Another Anishinaabemowin Immersion Summer Camp is also scheduled for July 13-17 in Ginoogaming First Nation.
“This week, we are in Pays Plat First Nation and next week we’ll be in Ginoogaming First Nation, and through the entire process, we work with fluent speakers and hire them on, so we have eight fluent speakers with us in the camp who are leading the children in learning the language,” says Shy-Anne Bartlett, manager of Indigenous education at SGDSB. “We’re doing it in small groups, with two language speakers with each small group so that the students can hear how the language sounds between people, how it’s supposed to actually flow when spoken in a fluent setting.”
Bartlett says they also have mentor learners, who are high school students or recent graduates of high school, at the camp.
“Their job is to learn Anishinaabemowin, and they have been hired to support the language speakers and the students,” Bartlett says. “The camp is geared for the primary students, so ages four to nine, but of course we allow kids in that are older and younger because language learning should be open to all.”
Logan Coaster, a mentor learner at the camp, says he is currently learning Anishinaabemowin under the Anishinaabemowin Boodawe Committee.
“[The camp] is really fun, you get to teach kids [Anishinaabemowin],” Coaster says. “I learned from my teachers from my school, Geraldton Composite High School, and one of the teachers asked if I wanted to become a student in this program. In the summers, I get to go to these camps.”

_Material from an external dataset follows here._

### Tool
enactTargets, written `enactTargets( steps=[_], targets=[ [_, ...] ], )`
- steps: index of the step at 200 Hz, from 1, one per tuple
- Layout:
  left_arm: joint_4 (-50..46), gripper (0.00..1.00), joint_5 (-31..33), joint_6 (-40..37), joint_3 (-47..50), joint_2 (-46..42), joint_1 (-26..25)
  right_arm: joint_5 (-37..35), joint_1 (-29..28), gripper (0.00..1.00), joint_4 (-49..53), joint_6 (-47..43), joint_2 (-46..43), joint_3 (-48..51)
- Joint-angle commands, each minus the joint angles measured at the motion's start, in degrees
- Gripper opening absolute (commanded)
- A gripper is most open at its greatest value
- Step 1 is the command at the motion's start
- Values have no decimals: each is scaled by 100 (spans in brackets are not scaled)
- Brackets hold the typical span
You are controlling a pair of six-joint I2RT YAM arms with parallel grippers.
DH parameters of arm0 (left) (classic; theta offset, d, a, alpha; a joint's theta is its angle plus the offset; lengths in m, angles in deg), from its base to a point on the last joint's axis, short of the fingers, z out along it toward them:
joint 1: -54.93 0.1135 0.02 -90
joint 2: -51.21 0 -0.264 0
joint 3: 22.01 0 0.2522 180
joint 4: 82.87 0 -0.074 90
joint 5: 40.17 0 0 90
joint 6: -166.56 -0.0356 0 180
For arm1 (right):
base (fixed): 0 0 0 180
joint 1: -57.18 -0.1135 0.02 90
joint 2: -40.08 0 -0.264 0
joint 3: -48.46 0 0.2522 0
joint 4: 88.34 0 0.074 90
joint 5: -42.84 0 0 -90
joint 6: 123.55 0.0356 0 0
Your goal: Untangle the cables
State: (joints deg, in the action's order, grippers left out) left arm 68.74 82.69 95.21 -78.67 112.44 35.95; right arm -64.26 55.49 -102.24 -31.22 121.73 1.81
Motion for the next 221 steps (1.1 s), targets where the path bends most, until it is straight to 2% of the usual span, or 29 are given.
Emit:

Rex Bartlett, a young helper at the camp, says it is cool to see the students learning Anishinaabemowin.
“And I’m also learning a bit, too,” Rex says, noting that he began learning Anishinaabemowin about six years ago when he was four years old. “When I was four, I didn’t know much but now I know how to count to 100, I know a whole bunch of different animals and colours and stuff like that. I don’t really know how to do sentences but I’m learning that.”
Andrea O’Nabigon, a language speaker from Long Lake #58 First Nation, says the camp is an immersion camp so they are only supposed to speak Anishinaabemowin.
“We have to pause and repeat words and take our time because the students will pull our shirts and say, ‘Hey, I don’t understand,’” O’Nabigon says. “So, we have to try to put our students in the setting where there’s more activity and hand motions and songs and culture, like learning about the zhiishiigwan. Yesterday, we made the zhiishiigwan, and that’s the rattle, and this morning, after we had the craft yesterday, we’re in the process of learning a song, the Turtle Song.”
O’Nabigon says it is important to be involved with the camp because they need to pass Anishinaabemowin on to their children, grandchildren, and other people.
“There is a great need, we are losing our language faster than anything else,” O’Nabigon says.
Tony Bouchard, a language speaker from Kiashke Zaaging Anishinaabek, says he learned Anishinaabemowin from his parents.
“My dad went to Residential School, my mom didn’t,” Bouchard says. “My mom’s parents took her to the bush and ran away and learned how to do all the stuff that Anishinaabe people did: fishing, hunting, doing all the Anishinaabe stuff they had to do, skinning, cooking all the wild game, and speaking the language.”
Bouchard says his father spoke Anishinaabemowin all the time because he knew it was important for them to learn their own language.
“So today, I’m into my culture, I love my culture, I’m proud I’m Anishinaabe, and I’m going to teach anybody that wants to learn,” Bouchard says.
Priscilla Fisher, a language speaker from Ginoogaming, says her grandmother would only talk to her mother in Anishinaabemowin, and her mother and father also taught her and her siblings Anishinaabemowin.
“I am very fluent in my language, I speak my language all the time because we were raised with seven brothers and three sisters,” Fisher says. “It’s an honour to be here, to know what these workers are doing here, what they’re doing with the children, and the children are wanting to learn. That’s all you need; it takes a whole community to raise a child.”